5. Il résulte de tout ce qui précède, sans qu’il soit besoin de se prononcer sur l’autre moyen de la requête, que Mme C est fondée à demander l’annulation de la décision attaquée.
Sur les conclusions à fin d’injonction :
6. Eu égard à ses motifs, le présent jugement implique seulement mais nécessairement que la demande de visa de Mme C soit réexaminée. Par suite, il y a lieu d’enjoindre au ministre de l’intérieur d’y procéder, dans un délai de deux mois à compter de sa notification.
Sur les frais d’instance :
7. Il y a lieu, dans les circonstances de l’espèce, de mettre à la charge de l’Etat le versement d’une somme de 1 200 euros à verser à Mme C au titre des dispositions de l’article L. 761-1 du code de justice administrative.
D E C I D E :
Article 1er : La décision implicite de la commission de recours contre les décisions de refus de visa d’entrée en France née le 20 décembre 2023 est annulée.
Article 2 : Il est enjoint au ministre de l’intérieur de procéder au réexamen de la demande de visa de Mme C, dans un délai de deux mois à compter de la notification du présent jugement.
Article 3 : L’Etat versera à Mme C la somme de 1 200 (mille deux cents) euros au titre des dispositions de l’article L. 761-1 du code de justice administrative.
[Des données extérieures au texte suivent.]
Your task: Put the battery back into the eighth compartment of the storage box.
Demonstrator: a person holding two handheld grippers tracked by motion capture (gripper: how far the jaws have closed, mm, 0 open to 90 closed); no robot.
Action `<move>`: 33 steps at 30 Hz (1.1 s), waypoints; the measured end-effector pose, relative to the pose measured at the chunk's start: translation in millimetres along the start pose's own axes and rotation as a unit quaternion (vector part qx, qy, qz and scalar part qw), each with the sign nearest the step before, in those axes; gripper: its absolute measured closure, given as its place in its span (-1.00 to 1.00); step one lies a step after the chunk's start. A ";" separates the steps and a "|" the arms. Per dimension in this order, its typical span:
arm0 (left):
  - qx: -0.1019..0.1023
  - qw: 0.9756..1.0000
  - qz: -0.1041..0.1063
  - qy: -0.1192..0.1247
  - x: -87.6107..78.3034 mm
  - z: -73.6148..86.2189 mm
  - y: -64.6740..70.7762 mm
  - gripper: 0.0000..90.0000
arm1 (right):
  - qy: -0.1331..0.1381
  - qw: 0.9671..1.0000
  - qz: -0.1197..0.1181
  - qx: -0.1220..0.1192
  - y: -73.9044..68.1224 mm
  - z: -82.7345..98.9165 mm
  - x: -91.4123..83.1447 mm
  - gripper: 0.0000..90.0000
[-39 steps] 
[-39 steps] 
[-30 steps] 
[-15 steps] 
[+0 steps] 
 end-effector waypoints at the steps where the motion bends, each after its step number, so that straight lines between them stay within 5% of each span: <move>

Article 4 : Le présent jugement sera notifié à Mme A C, veuve B et au ministre d’Etat, ministre de l’intérieur.
Délibéré après l’audience du 17 mars 2025, à laquelle siégeaient :
Mme Le Barbier, présidente,
Mme Glize, conseillère,
M. Templier, conseiller.
Rendu public par mise à disposition au greffe le 7 avril 2025.
Le rapporteur,
P. TEMPLIERLa présidente,
M. LE BARBIER
La greffière,
S. JEGO
La République mande et ordonne au ministre d’Etat, ministre de l’intérieur en ce qui le concerne ou à tous commissaires de justice à ce requis en ce qui concerne les voies de droit commun contre les parties privées, de pourvoir à l’exécution de la présente décision.